It has been a long time since I got excited about a programming book as much as I did with Programming F#. I have all the books on F# available in the market today. But I should say that this is the best book for learning F# if you have no experience with functional programming. I am not sure how this book would be for a person who is totally new to programming (chances are they would find this ahead of their curve). But for a person who has good experience with imperative programming this book would get you up and running with F# in specific and functional programming in general.

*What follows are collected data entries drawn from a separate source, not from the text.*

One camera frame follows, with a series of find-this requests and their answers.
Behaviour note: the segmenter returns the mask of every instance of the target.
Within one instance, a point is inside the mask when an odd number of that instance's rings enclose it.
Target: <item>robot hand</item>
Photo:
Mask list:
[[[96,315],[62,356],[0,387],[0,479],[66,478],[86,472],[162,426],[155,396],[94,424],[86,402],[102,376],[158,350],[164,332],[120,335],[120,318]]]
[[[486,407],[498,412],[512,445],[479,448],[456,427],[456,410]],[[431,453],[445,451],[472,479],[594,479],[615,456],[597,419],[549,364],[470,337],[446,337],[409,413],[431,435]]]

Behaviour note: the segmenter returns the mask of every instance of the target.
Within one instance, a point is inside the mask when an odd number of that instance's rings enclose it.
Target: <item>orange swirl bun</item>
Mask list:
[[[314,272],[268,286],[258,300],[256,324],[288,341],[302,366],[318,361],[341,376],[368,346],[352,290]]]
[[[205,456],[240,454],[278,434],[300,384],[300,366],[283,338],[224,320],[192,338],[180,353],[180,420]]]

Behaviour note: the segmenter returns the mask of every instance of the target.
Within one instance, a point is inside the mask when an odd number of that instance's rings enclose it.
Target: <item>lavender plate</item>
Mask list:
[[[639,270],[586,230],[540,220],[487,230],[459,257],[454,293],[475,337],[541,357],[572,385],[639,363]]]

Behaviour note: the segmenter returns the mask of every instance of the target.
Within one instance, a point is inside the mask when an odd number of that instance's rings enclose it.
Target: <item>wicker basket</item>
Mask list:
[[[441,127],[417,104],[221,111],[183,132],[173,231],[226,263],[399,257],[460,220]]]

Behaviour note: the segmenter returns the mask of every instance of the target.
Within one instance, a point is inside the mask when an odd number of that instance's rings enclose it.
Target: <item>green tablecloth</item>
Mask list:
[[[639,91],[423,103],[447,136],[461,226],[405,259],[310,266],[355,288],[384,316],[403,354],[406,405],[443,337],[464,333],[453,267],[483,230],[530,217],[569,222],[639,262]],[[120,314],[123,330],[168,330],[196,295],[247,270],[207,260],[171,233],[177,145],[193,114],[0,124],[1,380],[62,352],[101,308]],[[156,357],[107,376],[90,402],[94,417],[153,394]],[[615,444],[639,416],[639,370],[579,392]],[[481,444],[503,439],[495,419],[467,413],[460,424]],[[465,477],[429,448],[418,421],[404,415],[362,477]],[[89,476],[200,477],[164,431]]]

The book by Don Syme Expert F# (Expert’s Voice in .Net) (who invented F#) is also good but not as good as Programming F# for new functional programmers. But once you have read this book, Don Syme’s book might be a good follow up.
The strongest point of this book is the clarity with which concepts are explained and the choice of good examples to explain a concept. They are concise and to the point. It also made the book surprisingly small (at a little less than 400 pages). But no worries, everything that you need to get a firm footing in F# is in here.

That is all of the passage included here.